> _INSTRUCTIONS FOR THE TASK_
Copy the following data exactly and drop the pictures.

> _INFORMATION SHOWN_
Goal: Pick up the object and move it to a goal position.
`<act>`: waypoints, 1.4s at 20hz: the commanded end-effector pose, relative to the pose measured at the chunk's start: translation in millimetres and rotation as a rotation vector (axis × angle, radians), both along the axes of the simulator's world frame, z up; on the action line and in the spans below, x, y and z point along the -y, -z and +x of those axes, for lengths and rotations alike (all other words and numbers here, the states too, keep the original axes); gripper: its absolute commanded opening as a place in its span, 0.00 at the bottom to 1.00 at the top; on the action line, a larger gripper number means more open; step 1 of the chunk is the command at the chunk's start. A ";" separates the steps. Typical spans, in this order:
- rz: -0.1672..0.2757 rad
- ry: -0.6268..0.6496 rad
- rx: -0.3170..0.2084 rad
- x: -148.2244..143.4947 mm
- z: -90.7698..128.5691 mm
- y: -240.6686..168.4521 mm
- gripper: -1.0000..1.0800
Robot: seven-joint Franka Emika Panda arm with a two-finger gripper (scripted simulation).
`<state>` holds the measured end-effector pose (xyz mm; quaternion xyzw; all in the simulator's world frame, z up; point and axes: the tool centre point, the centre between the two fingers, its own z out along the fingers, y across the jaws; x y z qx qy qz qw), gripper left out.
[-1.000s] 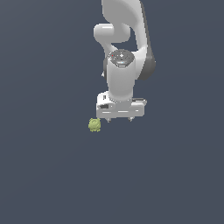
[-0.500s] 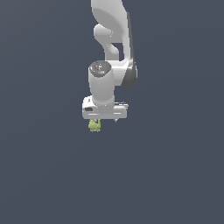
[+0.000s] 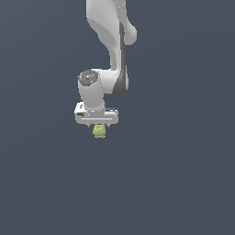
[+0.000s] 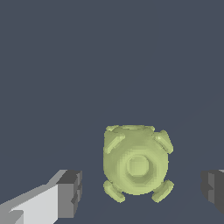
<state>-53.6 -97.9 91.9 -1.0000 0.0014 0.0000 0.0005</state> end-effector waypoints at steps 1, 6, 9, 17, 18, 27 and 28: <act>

> _EXERCISE SOLUTION_
Goal: Pick up the object and move it to a goal position.
`<act>`: waypoints, 1.4s at 20hz: the commanded end-effector pose, relative to the pose measured at the chunk's start: translation in millimetres and rotation as a rotation vector (axis × angle, radians), both along the axes of the simulator's world frame, z up; on the action line and in the spans below, x, y and z point along the -y, -z and +x of those axes, for lengths and rotations alike (all other words and numbers here, the states too, keep the original axes); gripper: its absolute commanded opening as a place in its span, 0.00 at the bottom to 1.00 at the top; on the action line, a larger gripper number means more open; step 1 of the chunk is the command at the chunk's start. A ";" separates the steps. Typical spans, in this order:
- rz: -0.1672..0.2757 rad
- ry: -0.6268..0.6496 rad
- rx: -0.3170..0.2084 rad
- x: -148.2244..143.4947 mm
- z: -90.7698..128.5691 mm
- y: -240.6686..168.4521 mm
- gripper: -1.0000..1.0800
Robot: seven-joint Franka Emika Panda arm with a two-finger gripper (scripted simulation).
`<state>` holds the measured end-effector pose (xyz mm; quaternion xyzw; all in the simulator's world frame, z up; point and axes: the tool centre point, the centre between the two fingers, its own z out along the fingers, y across the jaws; x y z qx qy qz qw), gripper left out.
[-1.000s] 
[-0.500s] 
[+0.000s] 
[+0.000s] 
<state>-53.6 -97.9 91.9 -1.0000 0.0014 0.0000 0.0005</state> end-effector waypoints at steps 1, 6, 9, 17, 18, 27 and 28: <act>

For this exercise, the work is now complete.